KickUp Scripting: The write-up shouldn't outlast the walk

Feature Spotlights

The observation itself is the easy part. What weighs the cycle down is what comes after it: transcribing, sorting, tagging, retyping into the form. When that work happens while the lesson is still in front of you, the rest of the cycle changes shape.

For leaders of evaluation and coaching programs, there's a quiet math problem in every cycle. The observation itself takes 45 minutes. The categorizing afterward runs hours: transcribing notes, opening the rubric on a second screen, sorting evidence into domains, pasting it into the form. Multiply that across a team of evaluators and a full cycle, and cycles start to slip, logs come in thin, and the dashboard your team relies on shows only what makes it out of someone's evening.

This is the part of the program teachers never see, and it's the part that most quietly weakens the feedback they get.

What KickUp AI-enabled scripting does

Principals, APs, and coaches script their walks, observations, and coaching sessions in KickUp, capturing timestamped notes as the lesson unfolds. As notes are typed, the AI identifies whether each line is the teacher or a student speaking, and suggests how each note maps to the framework on the form. Danielson, Get Better Faster, your district's custom rubric: the tags come from whatever framework the form is built around.

The observer reads the suggestions and decides. If the framework tag is right, one click confirms it. If it's wrong, one click removes it. If a note belongs in two categories, both stay. By the end of the session, the running list of notes is already organized as evidence, not raw text waiting to be sorted.

The judgment is still yours

What changes is where the observer's energy goes. As one assistant principal in Lubbock ISD put it: "By the time I'm done doing all that first part, what brainpower is left to do the actual grading?" The tool absorbs the categorizing, which doesn't require professional judgment, so the parts that do aren't being done at midnight.

What changes at the program level

The payoff isn't really about a single walk. It's that the program runs the way it was designed to.

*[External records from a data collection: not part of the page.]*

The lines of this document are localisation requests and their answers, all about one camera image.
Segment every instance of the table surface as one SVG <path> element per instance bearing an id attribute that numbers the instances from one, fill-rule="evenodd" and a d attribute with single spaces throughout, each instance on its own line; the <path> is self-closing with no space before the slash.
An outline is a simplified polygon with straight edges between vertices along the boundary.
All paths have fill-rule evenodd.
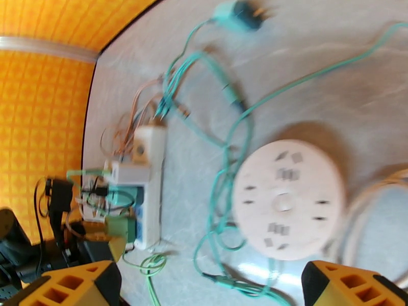
<path id="1" fill-rule="evenodd" d="M 102 54 L 86 121 L 85 168 L 103 164 L 99 150 L 103 129 L 130 110 L 139 85 L 166 70 L 192 28 L 209 18 L 220 1 L 164 0 Z M 287 82 L 363 51 L 386 25 L 407 19 L 408 9 L 408 0 L 257 1 L 270 16 L 259 31 L 237 33 L 208 26 L 189 48 L 210 51 L 251 105 Z M 304 83 L 257 109 L 250 151 L 276 139 L 313 143 L 338 165 L 348 197 L 375 179 L 407 168 L 407 42 L 408 30 L 400 30 L 370 58 Z M 156 91 L 147 91 L 141 101 Z M 200 65 L 189 70 L 179 96 L 191 109 L 191 118 L 220 138 L 238 117 L 223 99 L 221 86 Z M 162 305 L 273 304 L 216 286 L 193 268 L 193 250 L 205 233 L 211 183 L 221 160 L 219 149 L 179 119 L 168 119 L 162 241 L 156 250 L 169 257 L 165 269 L 154 277 Z M 364 232 L 358 266 L 390 278 L 408 267 L 404 255 L 408 245 L 402 238 L 408 228 L 407 195 L 401 189 L 380 195 Z M 133 251 L 129 260 L 140 262 L 148 254 Z M 268 275 L 267 260 L 250 246 L 223 253 L 222 259 L 252 281 L 262 283 Z M 207 247 L 199 262 L 208 273 L 219 273 Z M 276 287 L 299 305 L 303 304 L 299 275 L 306 262 L 278 265 L 282 274 Z M 149 305 L 145 278 L 122 262 L 119 268 L 125 299 L 131 305 Z"/>

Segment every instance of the power plug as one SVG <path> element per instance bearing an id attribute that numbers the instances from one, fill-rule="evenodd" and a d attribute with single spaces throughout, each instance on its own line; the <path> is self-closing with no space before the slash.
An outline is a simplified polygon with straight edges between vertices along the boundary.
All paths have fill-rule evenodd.
<path id="1" fill-rule="evenodd" d="M 149 182 L 150 167 L 146 163 L 134 164 L 105 161 L 104 179 L 109 185 L 144 185 Z"/>
<path id="2" fill-rule="evenodd" d="M 264 9 L 255 8 L 249 0 L 219 4 L 213 14 L 215 22 L 233 30 L 257 31 L 264 21 Z"/>

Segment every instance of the black cable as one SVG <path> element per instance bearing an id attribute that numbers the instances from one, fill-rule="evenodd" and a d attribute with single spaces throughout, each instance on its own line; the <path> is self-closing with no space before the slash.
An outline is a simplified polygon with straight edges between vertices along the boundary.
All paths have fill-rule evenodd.
<path id="1" fill-rule="evenodd" d="M 40 213 L 41 218 L 48 217 L 48 213 L 49 213 L 49 197 L 47 198 L 47 212 L 43 213 L 41 210 L 41 201 L 44 197 L 45 197 L 45 191 L 42 192 L 40 199 L 38 200 L 38 212 Z"/>
<path id="2" fill-rule="evenodd" d="M 93 194 L 93 193 L 96 192 L 98 180 L 99 180 L 99 176 L 96 176 L 92 188 L 91 188 L 90 190 L 84 190 L 84 189 L 82 190 L 83 193 L 89 193 L 89 195 L 88 195 L 88 197 L 87 197 L 87 199 L 86 199 L 86 204 L 87 204 L 88 206 L 90 206 L 90 207 L 93 207 L 93 208 L 94 208 L 95 206 L 93 206 L 93 205 L 89 202 L 89 199 L 90 199 L 91 194 Z M 122 210 L 126 210 L 126 209 L 130 208 L 130 207 L 135 203 L 135 198 L 133 198 L 129 193 L 127 193 L 127 192 L 125 192 L 125 191 L 112 190 L 112 191 L 109 191 L 109 193 L 110 193 L 110 194 L 115 194 L 115 193 L 117 193 L 118 195 L 123 195 L 123 196 L 127 197 L 127 198 L 131 201 L 131 203 L 128 204 L 128 205 L 125 205 L 125 206 L 117 206 L 117 207 L 114 207 L 114 208 L 111 208 L 111 204 L 109 204 L 108 213 L 110 213 L 111 211 L 117 211 L 117 210 L 121 210 L 121 209 L 122 209 Z"/>
<path id="3" fill-rule="evenodd" d="M 35 219 L 37 221 L 38 234 L 40 235 L 40 259 L 38 260 L 38 264 L 37 264 L 37 267 L 35 269 L 35 277 L 37 277 L 37 275 L 38 275 L 38 272 L 40 270 L 40 266 L 41 266 L 41 263 L 42 263 L 42 259 L 43 259 L 43 254 L 45 252 L 44 238 L 42 236 L 42 230 L 41 230 L 41 225 L 40 225 L 40 219 L 38 217 L 38 207 L 37 207 L 37 190 L 38 190 L 38 186 L 40 185 L 41 181 L 42 181 L 42 179 L 37 181 L 37 183 L 35 185 L 35 189 L 34 189 L 34 212 L 35 212 Z"/>
<path id="4" fill-rule="evenodd" d="M 135 248 L 136 248 L 135 245 L 133 244 L 132 246 L 133 246 L 132 249 L 129 249 L 129 250 L 125 249 L 124 254 L 128 254 L 129 252 L 135 250 Z"/>

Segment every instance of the wire bundle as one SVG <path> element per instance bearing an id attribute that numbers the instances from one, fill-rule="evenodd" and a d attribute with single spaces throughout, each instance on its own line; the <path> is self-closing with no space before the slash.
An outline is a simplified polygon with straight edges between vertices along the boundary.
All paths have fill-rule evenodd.
<path id="1" fill-rule="evenodd" d="M 103 147 L 103 139 L 104 139 L 104 135 L 108 127 L 103 130 L 100 136 L 100 140 L 99 140 L 99 148 L 105 157 L 107 157 L 108 159 L 111 159 L 114 157 L 120 157 L 121 159 L 123 159 L 124 156 L 128 156 L 132 153 L 134 131 L 140 125 L 145 123 L 145 117 L 146 117 L 146 113 L 148 109 L 150 109 L 149 122 L 153 120 L 153 117 L 154 117 L 154 114 L 157 108 L 157 105 L 155 104 L 155 100 L 158 99 L 158 96 L 159 98 L 162 97 L 161 94 L 155 95 L 145 103 L 143 108 L 138 109 L 140 95 L 142 94 L 143 90 L 151 86 L 154 86 L 154 85 L 161 85 L 162 82 L 163 82 L 162 77 L 159 77 L 158 79 L 151 80 L 151 81 L 144 83 L 136 91 L 136 94 L 133 98 L 133 103 L 132 103 L 132 108 L 131 108 L 130 113 L 126 113 L 122 115 L 119 122 L 116 125 L 114 125 L 115 132 L 113 134 L 112 146 L 113 145 L 117 145 L 117 146 L 111 152 L 106 151 Z M 123 127 L 122 126 L 123 120 L 125 120 L 126 117 L 129 118 L 129 121 L 127 122 L 127 125 Z"/>
<path id="2" fill-rule="evenodd" d="M 133 267 L 136 267 L 139 269 L 140 273 L 147 278 L 147 288 L 149 290 L 149 296 L 151 298 L 151 301 L 153 302 L 154 306 L 160 306 L 159 299 L 157 297 L 155 288 L 153 286 L 153 282 L 151 281 L 151 278 L 154 275 L 157 275 L 166 265 L 167 262 L 167 257 L 163 254 L 156 253 L 153 254 L 147 258 L 145 258 L 140 265 L 134 264 L 132 262 L 129 262 L 124 258 L 125 251 L 122 254 L 122 260 Z"/>
<path id="3" fill-rule="evenodd" d="M 230 231 L 230 230 L 236 230 L 236 227 L 228 222 L 228 219 L 231 216 L 231 208 L 232 208 L 232 189 L 233 189 L 233 184 L 234 184 L 234 178 L 235 175 L 241 166 L 242 162 L 245 159 L 245 156 L 247 154 L 249 144 L 252 138 L 252 121 L 250 119 L 250 114 L 252 111 L 255 109 L 259 108 L 266 102 L 272 100 L 276 96 L 282 94 L 283 92 L 286 92 L 304 82 L 307 82 L 313 78 L 319 77 L 331 70 L 346 66 L 348 64 L 357 62 L 359 60 L 362 60 L 370 55 L 372 55 L 376 50 L 378 50 L 382 45 L 384 45 L 389 38 L 401 27 L 408 27 L 408 23 L 397 23 L 395 25 L 392 25 L 381 37 L 380 39 L 367 51 L 364 53 L 361 53 L 360 55 L 357 55 L 353 58 L 340 61 L 338 63 L 335 63 L 333 65 L 330 65 L 326 68 L 323 68 L 321 70 L 318 70 L 314 73 L 311 73 L 309 75 L 306 75 L 294 82 L 288 83 L 287 85 L 279 88 L 278 90 L 274 91 L 273 93 L 267 95 L 263 99 L 261 99 L 258 103 L 253 105 L 252 107 L 246 109 L 243 111 L 243 113 L 240 115 L 240 117 L 234 122 L 232 125 L 231 129 L 229 130 L 229 133 L 226 137 L 226 139 L 222 142 L 218 138 L 212 137 L 202 131 L 195 123 L 193 123 L 187 116 L 188 114 L 184 113 L 184 109 L 180 109 L 180 105 L 178 102 L 175 100 L 176 97 L 176 92 L 181 84 L 181 81 L 183 79 L 183 76 L 186 74 L 188 68 L 190 68 L 195 62 L 197 61 L 202 61 L 204 62 L 207 67 L 210 69 L 210 71 L 217 77 L 217 79 L 224 85 L 229 85 L 231 86 L 232 84 L 230 83 L 227 75 L 223 72 L 220 66 L 217 65 L 215 61 L 213 61 L 209 55 L 207 55 L 204 52 L 195 52 L 191 56 L 189 56 L 182 64 L 181 66 L 175 71 L 175 73 L 172 75 L 171 73 L 174 71 L 174 66 L 176 62 L 183 57 L 187 50 L 187 45 L 189 41 L 191 40 L 192 36 L 204 25 L 213 22 L 213 20 L 208 20 L 205 21 L 198 26 L 196 26 L 190 35 L 187 38 L 186 44 L 184 46 L 184 49 L 180 55 L 176 57 L 176 59 L 171 63 L 169 66 L 165 77 L 164 77 L 164 83 L 163 83 L 163 99 L 159 104 L 159 108 L 156 112 L 156 116 L 166 116 L 169 111 L 177 111 L 177 115 L 181 117 L 181 119 L 184 121 L 184 123 L 195 133 L 197 133 L 200 137 L 204 138 L 205 140 L 209 141 L 210 143 L 220 147 L 222 149 L 223 153 L 223 168 L 219 171 L 219 173 L 216 175 L 215 180 L 213 182 L 212 186 L 212 191 L 210 194 L 210 204 L 209 204 L 209 216 L 207 220 L 207 229 L 206 229 L 206 234 L 205 236 L 199 241 L 197 248 L 194 252 L 193 255 L 193 262 L 194 262 L 194 267 L 196 268 L 197 272 L 199 272 L 202 276 L 207 277 L 212 279 L 214 282 L 219 283 L 221 285 L 228 286 L 230 288 L 234 288 L 238 290 L 239 292 L 249 296 L 249 297 L 260 297 L 260 296 L 267 296 L 275 300 L 277 303 L 281 305 L 289 305 L 290 302 L 281 294 L 277 294 L 270 290 L 270 286 L 272 283 L 271 277 L 268 279 L 267 284 L 265 286 L 253 286 L 248 283 L 242 283 L 239 282 L 239 285 L 237 285 L 238 281 L 232 277 L 232 275 L 224 268 L 222 262 L 221 262 L 221 257 L 220 257 L 220 252 L 219 248 L 222 250 L 227 250 L 227 251 L 237 251 L 241 249 L 245 245 L 245 241 L 242 241 L 239 245 L 235 247 L 229 247 L 225 245 L 223 242 L 221 236 L 224 232 Z M 238 92 L 230 92 L 228 96 L 230 98 L 227 98 L 228 100 L 231 100 L 231 97 L 236 97 L 233 99 L 233 102 L 241 102 L 240 98 L 237 97 Z M 234 133 L 238 127 L 238 125 L 242 122 L 246 123 L 246 128 L 247 128 L 247 136 L 245 138 L 245 141 L 240 148 L 238 157 L 234 158 L 232 156 L 231 148 L 232 146 L 232 138 L 234 136 Z M 219 207 L 219 201 L 223 193 L 226 193 L 226 204 L 225 208 L 223 209 L 223 215 L 219 218 L 216 219 L 216 209 Z M 208 275 L 204 272 L 201 271 L 201 269 L 198 266 L 197 263 L 197 256 L 198 252 L 200 251 L 201 247 L 205 242 L 208 242 L 214 257 L 214 260 L 217 262 L 217 266 L 221 270 L 223 276 L 214 276 L 214 275 Z"/>

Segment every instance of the green terminal block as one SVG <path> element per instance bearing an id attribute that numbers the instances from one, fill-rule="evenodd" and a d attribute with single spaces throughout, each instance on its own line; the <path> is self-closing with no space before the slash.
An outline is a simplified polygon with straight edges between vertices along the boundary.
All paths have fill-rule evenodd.
<path id="1" fill-rule="evenodd" d="M 128 216 L 106 216 L 105 234 L 114 237 L 124 237 L 126 243 L 136 240 L 136 219 Z"/>

Observation cycles built around six-hour write-ups don't finish on schedule. Coaching logs that take an evening to translate from notes into a record of the session don't get filled in completely, and the dashboard you ask your team to use is only as good as what gets logged. When categorization takes minutes instead of hours, the documentation happens while the lesson is still fresh. The feedback that lands with the teacher is sharper for it, written from notes the observer hasn't reconstructed from memory at midnight. And the data your principals' and coaches' dashboards depend on actually exists.

It also changes what the AI is for in the eyes of the people doing the work. Stacey Hensley, an assistant principal at Lubbock ISD and one of KickUp’s early scripting users, put it this way:

"Number one, it'll save you time, and that's the one thing we all need more of. The second thing is that AI is a third-party perspective where the emotions are out. It's not judging you for having those biases, and it's not judging the teacher in any way either." — Stacey Hensley, Assistant Principal, Lubbock ISD

That second part is what shows up in the conversations the next morning, when the principal can spend the time on what actually changes practice.